Schmidt, Thomas

Theater, Krise und Reform

Eine Kritik des deutschen Theatersystems

Rubrik: Bücher
Verlag/Label: Springer VS, Wiesbaden 2017
erschienen in: das Orchester 07-08/2017 , Seite 60

Der Titel sagt eigentlich alles: Das deutsche Theatersystem befindet sich in der Krise, es bedarf der Reform und der Autor weiß, wie diese vorzunehmen ist. Das mit 466 Seiten recht umfangreiche Buch stellt sich damit in eine Reihe von Publikationen, die den öffentlich geförderten Theater- (und Orchester-)betrieb kritisch beleuchten (was legitim ist), ihn aber anschließend so zerlegen will, dass man sich wundert, wie Theater und Orchester in Deutschland überhaupt noch funktionieren. Besonders radikal hatten das 2013 vier andere Autoren mit ihrem Buch Kulturinfarkt versucht. Folgen waren seinerzeit ein allgemeiner Aufschrei der Szene, eine kurze und heftige Debatte und ein lautloses Verschwinden des „Skandal“-Buchs in Bibliotheken und Archiven.

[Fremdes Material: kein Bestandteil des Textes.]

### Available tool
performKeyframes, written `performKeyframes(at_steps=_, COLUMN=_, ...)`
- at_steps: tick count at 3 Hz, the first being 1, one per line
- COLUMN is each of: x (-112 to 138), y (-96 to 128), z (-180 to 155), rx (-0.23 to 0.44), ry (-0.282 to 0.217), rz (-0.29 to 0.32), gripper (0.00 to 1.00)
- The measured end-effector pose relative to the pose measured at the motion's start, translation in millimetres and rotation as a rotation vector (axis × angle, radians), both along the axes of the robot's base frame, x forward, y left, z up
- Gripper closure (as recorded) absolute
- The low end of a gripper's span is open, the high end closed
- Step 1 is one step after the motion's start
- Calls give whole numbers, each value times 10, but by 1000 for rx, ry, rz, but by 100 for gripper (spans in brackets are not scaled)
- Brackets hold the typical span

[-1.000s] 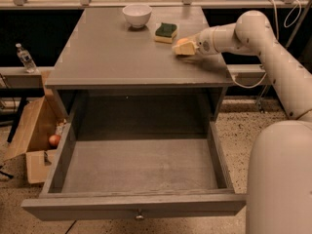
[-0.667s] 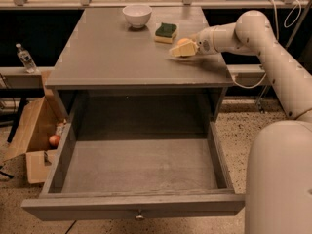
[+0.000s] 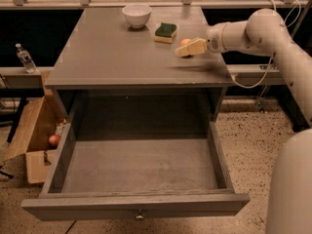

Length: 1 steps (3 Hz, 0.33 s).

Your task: Pick orange from top drawer and place on counter

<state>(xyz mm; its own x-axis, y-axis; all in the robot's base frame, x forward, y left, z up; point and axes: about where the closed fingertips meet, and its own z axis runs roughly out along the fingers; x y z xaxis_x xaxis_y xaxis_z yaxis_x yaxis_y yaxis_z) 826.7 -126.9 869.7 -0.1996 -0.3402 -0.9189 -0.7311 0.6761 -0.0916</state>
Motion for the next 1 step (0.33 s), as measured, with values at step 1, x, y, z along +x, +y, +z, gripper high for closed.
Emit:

Worum geht es jetzt im Einzelnen? Der Autor, Professor für Theater- und Orchestermanagement in Frankfurt am Main, holt bereits in der Einführung mit einer Breitseite gegen das deutsche Theatersystem aus („Ein Riese gerät ins Taumeln“): überall Krisen, bei Kulturpolitik, Zuschauern, unzureichender Finanzierung, Strukturen, Produktionsweisen und Unternehmenskultur, um dann im ersten Kapitel die von ihm ausgemachten „Indikatoren für den anstehenden Umbruch“ zu beschreiben. Diese werden auf 140 Seiten im zweiten Teil weiter ausgebreitet und teilweise mit leider fragwürdigen Kennzahlen belegt (Ranking von Theatern nach Besucherzahl pro Mitarbeiter). Natürlich gibt es Defizite, die Schmidt zurecht anspricht, wie z.B. unzureichende Finanzierungssysteme, Überproduktionen (zu viele Premieren in zu kurzer Zeit), überholte bzw. überforderte Intendanzstrukturen. Aber deswegen gleich die allgemeine Krise ausrufen?

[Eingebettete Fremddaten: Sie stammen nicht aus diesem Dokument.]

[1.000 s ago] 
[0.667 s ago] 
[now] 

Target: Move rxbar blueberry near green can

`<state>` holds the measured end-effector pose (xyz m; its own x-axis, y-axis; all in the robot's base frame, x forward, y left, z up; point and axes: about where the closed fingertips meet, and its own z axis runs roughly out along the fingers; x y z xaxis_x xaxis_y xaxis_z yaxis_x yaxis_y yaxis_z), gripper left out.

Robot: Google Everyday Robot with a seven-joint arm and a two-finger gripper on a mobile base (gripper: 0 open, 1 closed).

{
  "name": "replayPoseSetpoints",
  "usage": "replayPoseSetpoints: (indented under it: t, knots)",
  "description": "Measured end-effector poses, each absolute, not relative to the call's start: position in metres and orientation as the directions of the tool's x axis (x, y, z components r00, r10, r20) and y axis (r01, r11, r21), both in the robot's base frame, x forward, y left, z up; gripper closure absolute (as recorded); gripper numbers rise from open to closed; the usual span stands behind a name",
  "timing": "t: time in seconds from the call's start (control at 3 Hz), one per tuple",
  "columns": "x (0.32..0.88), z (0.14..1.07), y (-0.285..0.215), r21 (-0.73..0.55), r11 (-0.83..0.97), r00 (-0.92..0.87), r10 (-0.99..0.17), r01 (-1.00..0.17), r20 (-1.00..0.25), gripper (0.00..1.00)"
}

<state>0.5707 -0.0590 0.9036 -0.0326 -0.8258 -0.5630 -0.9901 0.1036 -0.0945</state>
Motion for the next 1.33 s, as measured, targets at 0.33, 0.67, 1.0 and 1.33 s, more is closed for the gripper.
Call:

Im dritten Kapitel beschreibt Schmidt die „Krise der Organisation“ Theater auf verschiedenen Ebenen: bei der Unternehmenskultur, beim Leitungsmodell, beim Ensemble, in der Kommunikation etc. Im vierten Kapitel geht um die „Suche nach einer neuen Balance“; was sich harmlos anhört, tatsächlich aber eher einer Revolution entspricht (der Kulturinfarkt lässt grüßen). Schmidt will z.B. die Intendanz durch ein „Team“ ablösen, die Mitsprache des Ensembles deutlich vergrößern, betriebsintern Personalbudgets umverteilen, „das Privilegiensystem eines Orchesters, der Technik und der Administration“ abbauen. Das fünfte Kapitel schließlich bringt den „40 Punkte Plan“ für „eine Reform des deutschen Theatersystems“, der u.a. einen Einheitstarifvertrag vorsieht (wie zu DDR-Zeiten den staatlich verordneten Rahmenkollektivvertrag), den Ausstieg aus öffentlichen Tarifbindungen oder den Einstieg des Bundes in die Finanzierung.

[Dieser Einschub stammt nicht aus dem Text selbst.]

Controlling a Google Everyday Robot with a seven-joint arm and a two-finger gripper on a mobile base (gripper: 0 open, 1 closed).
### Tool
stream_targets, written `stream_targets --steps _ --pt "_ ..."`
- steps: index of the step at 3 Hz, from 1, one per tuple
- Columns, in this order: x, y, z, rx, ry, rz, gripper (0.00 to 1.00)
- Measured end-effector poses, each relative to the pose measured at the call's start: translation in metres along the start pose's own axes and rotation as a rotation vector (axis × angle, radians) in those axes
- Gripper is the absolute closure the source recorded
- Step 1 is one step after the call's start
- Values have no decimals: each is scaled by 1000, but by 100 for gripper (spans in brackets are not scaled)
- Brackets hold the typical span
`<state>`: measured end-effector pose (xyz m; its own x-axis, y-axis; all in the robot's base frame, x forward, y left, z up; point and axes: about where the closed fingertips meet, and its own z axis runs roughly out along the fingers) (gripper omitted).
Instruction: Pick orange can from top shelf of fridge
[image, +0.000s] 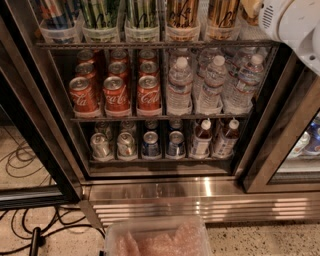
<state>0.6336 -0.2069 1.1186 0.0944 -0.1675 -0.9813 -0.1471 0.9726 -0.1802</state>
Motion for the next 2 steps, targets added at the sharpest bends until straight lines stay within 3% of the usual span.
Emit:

Der Gesamteindruck bleibt zwiespältig: Einerseits gibt es vielfältige zutreffende Hinweise und Handlungsvorschläge, andererseits ist das Buch nicht wirklich logisch aufgebaut und z.T. widersprüchlich (Ausstieg aus der Tarifbindung, stattdessen Haustarife, aber regelmäßige Tarifsteigerungen); unwissenschaftlich ist der Verzicht auf genaue Seitenangaben in den Fußnoten. Fazit: Anschaffung ja, aber kritische Lektüre, Berücksichtigung nur einzelner Vorschläge und deutliche Abstriche bei völlig unrealistischen Forderungen.